As much as I despise the festive season, for you, my valued reader, an album of the week that fits these days seems appropriate. The fact that the British Thrashers of Seventh Angel are christian fits the religious origins of today’s holiday and the overall dark and somber mood of their masterpiece ‘Lament For The Weary’ responds perfectly with my opinion of the day.

Let’s get back to what counts: the actual music. On ‘Lament For The Weary’, Seventh Angel is essentially a Thrash band, but mixes that with a distinct Doom vibe. A combination that works surprisingly well. That much is already clear when the downright brilliant instrumental opening track – with one of the best song titles ever – ‘Recollections Of A Life Once Lived’ kicks in. Especially tempo-wise, the Brits take you through a lot of interesting twists and turns, which accounts for a satisfying listen more than once. The sudden bursts of speed in the chorus in ‘Full Of Blackness’ feel like a shot of adrenalin and the intro to ‘Dark Shadows’ is fantastic in its seemingly accellerating intro, only to turn into a midtempo stomper quickly. And that speedy ending to ‘Woken By Silence’ is just pure Thrashing bliss.
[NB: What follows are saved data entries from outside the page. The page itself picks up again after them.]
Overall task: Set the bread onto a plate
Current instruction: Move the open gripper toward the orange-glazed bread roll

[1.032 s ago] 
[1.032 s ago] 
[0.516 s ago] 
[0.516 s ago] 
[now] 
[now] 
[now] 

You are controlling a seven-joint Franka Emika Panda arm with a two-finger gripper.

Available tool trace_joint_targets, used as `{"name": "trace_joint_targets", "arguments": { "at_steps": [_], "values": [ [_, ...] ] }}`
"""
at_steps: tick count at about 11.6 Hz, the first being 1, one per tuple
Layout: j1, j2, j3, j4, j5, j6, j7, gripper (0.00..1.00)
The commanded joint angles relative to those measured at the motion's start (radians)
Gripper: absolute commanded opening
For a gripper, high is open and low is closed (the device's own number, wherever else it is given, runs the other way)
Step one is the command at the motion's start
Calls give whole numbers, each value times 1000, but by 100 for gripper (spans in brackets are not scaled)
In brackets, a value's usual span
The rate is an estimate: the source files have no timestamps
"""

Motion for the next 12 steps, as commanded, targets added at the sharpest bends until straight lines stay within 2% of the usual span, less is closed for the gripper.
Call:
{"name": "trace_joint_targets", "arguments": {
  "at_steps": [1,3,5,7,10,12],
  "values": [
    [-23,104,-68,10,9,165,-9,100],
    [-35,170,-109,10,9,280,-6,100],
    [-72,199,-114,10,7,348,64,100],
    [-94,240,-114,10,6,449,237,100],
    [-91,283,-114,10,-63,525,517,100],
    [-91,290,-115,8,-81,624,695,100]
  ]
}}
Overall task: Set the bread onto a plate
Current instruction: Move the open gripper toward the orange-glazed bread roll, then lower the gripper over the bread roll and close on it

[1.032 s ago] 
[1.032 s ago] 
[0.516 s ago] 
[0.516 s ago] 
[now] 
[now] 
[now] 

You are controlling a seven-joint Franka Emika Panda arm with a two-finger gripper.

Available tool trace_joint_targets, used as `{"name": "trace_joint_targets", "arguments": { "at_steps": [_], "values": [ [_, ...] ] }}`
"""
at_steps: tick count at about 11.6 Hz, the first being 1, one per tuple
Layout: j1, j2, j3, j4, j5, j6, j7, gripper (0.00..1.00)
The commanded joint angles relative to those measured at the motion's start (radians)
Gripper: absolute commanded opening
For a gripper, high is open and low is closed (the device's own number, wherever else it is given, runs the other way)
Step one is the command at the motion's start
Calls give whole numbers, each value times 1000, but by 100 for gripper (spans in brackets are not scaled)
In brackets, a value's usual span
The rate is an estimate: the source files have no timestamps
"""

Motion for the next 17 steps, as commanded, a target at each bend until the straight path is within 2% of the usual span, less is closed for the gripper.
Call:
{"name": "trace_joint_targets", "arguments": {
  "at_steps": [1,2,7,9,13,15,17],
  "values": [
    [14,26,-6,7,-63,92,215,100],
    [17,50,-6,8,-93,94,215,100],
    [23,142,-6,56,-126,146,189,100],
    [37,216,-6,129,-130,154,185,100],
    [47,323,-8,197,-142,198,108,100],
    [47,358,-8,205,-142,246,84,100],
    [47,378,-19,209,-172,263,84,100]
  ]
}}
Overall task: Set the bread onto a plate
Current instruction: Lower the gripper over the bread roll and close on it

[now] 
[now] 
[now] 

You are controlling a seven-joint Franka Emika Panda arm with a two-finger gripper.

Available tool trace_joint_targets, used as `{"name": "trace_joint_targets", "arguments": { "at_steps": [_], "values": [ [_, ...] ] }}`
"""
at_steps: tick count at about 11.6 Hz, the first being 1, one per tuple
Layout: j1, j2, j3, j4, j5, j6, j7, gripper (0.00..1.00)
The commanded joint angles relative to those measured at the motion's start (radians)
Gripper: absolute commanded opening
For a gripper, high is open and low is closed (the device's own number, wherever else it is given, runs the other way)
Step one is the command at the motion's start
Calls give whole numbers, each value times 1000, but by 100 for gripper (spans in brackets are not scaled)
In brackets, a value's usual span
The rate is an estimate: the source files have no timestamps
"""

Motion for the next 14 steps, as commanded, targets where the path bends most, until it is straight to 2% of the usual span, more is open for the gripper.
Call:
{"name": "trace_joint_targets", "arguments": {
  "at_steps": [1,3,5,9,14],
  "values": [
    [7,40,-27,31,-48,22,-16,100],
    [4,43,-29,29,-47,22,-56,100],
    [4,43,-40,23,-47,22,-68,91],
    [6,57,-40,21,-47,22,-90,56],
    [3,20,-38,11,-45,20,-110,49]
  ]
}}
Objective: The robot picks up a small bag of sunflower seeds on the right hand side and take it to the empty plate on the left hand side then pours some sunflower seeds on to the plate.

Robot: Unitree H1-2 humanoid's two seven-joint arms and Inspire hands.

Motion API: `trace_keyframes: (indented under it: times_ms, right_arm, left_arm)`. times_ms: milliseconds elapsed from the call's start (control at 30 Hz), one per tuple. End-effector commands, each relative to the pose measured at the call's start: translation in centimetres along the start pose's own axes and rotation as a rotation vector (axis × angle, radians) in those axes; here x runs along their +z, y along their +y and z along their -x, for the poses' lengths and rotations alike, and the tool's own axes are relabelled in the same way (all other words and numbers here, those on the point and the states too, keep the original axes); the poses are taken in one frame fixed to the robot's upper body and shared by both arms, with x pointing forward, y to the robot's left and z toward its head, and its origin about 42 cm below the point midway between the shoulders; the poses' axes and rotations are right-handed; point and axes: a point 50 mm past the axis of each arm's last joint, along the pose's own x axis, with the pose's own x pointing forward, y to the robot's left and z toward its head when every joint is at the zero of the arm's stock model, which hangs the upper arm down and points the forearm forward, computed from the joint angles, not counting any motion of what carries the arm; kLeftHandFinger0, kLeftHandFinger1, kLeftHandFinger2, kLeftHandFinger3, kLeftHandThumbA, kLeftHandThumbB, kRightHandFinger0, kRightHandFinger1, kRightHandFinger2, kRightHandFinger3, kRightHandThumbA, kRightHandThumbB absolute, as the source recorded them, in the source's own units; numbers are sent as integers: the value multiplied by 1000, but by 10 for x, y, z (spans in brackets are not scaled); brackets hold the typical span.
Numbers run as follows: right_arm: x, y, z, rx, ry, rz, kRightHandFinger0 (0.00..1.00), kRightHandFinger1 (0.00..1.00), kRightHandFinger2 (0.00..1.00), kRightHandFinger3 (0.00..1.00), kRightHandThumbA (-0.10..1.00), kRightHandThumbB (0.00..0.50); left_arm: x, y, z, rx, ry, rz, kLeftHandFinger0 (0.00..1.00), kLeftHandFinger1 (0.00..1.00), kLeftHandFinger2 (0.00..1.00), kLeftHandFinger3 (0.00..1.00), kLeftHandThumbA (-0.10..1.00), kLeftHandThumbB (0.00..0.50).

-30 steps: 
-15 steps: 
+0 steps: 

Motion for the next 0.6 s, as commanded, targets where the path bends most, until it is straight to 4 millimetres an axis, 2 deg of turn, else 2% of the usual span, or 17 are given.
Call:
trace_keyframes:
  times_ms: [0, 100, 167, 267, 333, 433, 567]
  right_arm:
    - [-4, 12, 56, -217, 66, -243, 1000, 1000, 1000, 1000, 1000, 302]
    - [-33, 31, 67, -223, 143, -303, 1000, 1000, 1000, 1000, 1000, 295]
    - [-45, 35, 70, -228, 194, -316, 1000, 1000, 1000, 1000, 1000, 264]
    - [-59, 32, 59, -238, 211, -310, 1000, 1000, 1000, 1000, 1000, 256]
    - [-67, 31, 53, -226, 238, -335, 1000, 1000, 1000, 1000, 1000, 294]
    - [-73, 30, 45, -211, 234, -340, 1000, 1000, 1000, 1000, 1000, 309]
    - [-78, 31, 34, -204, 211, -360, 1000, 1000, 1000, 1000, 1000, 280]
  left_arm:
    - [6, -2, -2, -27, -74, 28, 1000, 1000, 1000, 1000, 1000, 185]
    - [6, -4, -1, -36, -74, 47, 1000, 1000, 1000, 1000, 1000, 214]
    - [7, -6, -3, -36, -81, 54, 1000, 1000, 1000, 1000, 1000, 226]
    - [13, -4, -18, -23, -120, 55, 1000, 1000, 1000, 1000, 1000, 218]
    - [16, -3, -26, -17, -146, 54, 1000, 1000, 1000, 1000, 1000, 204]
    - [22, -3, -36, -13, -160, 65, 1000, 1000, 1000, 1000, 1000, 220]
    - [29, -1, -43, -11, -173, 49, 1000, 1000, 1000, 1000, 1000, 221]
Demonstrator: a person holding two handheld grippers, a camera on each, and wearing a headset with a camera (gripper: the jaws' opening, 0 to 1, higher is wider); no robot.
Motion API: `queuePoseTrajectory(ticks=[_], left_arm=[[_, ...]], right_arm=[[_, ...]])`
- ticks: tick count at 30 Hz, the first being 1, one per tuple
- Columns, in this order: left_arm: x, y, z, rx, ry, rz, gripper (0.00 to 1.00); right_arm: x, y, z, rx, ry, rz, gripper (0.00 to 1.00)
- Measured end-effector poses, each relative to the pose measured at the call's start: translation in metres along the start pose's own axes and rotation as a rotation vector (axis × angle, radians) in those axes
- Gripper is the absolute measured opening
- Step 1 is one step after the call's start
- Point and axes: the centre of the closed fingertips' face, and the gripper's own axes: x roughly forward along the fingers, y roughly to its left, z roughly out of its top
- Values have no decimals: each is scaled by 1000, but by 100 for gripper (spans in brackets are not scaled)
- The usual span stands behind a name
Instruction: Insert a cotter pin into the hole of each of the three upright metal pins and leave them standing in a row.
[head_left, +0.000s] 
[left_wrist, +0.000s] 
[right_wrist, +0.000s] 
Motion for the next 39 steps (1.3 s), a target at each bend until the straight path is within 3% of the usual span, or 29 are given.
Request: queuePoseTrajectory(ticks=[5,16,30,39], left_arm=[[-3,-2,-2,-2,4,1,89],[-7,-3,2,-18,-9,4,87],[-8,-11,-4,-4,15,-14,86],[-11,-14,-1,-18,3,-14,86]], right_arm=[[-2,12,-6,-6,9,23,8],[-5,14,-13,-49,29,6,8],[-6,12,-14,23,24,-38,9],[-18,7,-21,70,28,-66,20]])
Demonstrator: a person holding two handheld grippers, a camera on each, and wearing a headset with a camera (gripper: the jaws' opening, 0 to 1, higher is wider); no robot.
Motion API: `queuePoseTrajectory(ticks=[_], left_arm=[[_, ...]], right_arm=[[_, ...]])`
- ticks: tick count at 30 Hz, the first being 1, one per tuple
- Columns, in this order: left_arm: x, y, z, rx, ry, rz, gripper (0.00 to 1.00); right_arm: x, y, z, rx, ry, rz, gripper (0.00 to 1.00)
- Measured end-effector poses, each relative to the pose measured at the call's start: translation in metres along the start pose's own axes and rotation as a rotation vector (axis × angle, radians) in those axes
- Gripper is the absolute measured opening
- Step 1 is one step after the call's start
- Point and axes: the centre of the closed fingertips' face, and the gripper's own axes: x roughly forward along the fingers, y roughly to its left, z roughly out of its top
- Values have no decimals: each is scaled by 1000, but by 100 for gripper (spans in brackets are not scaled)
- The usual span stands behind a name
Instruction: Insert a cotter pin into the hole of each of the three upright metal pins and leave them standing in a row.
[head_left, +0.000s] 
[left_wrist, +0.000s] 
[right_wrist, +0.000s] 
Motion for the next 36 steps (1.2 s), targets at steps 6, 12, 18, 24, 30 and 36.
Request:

Two things on this album make the atmosphere. First of all, Ian Arkley’s vocals truly sound tormented. His style is not quite clean, yet his vocals aren’t exactly grunts either. Situated somewhere between Tom G. Fisher, ‘Spiritual Healing’-era Chuck Schuldiner and Lemmy in his best years with a few clean bits, he has a voice that is gruff and forceful. When he sings “I have nothing left to live for / All my friends have forsaken me” (‘Life In All Its Emptiness’), I believe him. His choice of words may help in that matter as well. Seventh Angel may be a christian band, but with the lyrics being poetic rather than preachy, the themes are universal. Even to me as an atheist. I mean, don’t we all long for salvation in one way or another?

Secondly, there are these brilliant lead guitar lines over simple, yet effective doom riffs. This combination creates a sound not miles away from what Paradise Lost was doing at the time, only combined with faster paced Thrash passages. Some of these lead melodies are simply breathtaking and so are the guitar solos. Neither Arkley or fellow guitarist Scott Rawson will ever be mentioned in one breath with an Yngwie Malmsteen or a Steve Vai – except for just yet maybe – but they never play any notes that don’t need to be there, always playing in service of the song and laying down a weary atmosphere that you can’t help but be sucked into.

Remarkably, all the instrumental tracks are interesting and among the album highlights. The title track is a short acoustic instrumental, but ‘Passing Of Years’ and the aforementioned ‘Recollections Of A Life Once Lived’ are well-written, well-structured and just enjoyable listens that enhance the general concept and atmosphere.

In conclusion, if you – like myself – think of the holidays as nothing more than dark days, you should consider putting on ‘Lament For The Weary’. It’s one of the few Thrash masterpieces of the early nineties and finds the perfect balance between Seventh Angel’s more Thrashy debut ‘The Torment’ and their Doom-oriented, yet almost equally brilliant comeback album ‘The Dust Of Years’. Don’t let the religious label the band gets scare you away from them, because to be honest, with these guys, it only enhances their music.

Recommended tracks: ‘Recollections Of A Life Once Lived’, ‘Life In All Its Emptiness’, ‘Full Of Blackness’, ‘Woken By Silence’, ‘Farewell To Human Cries’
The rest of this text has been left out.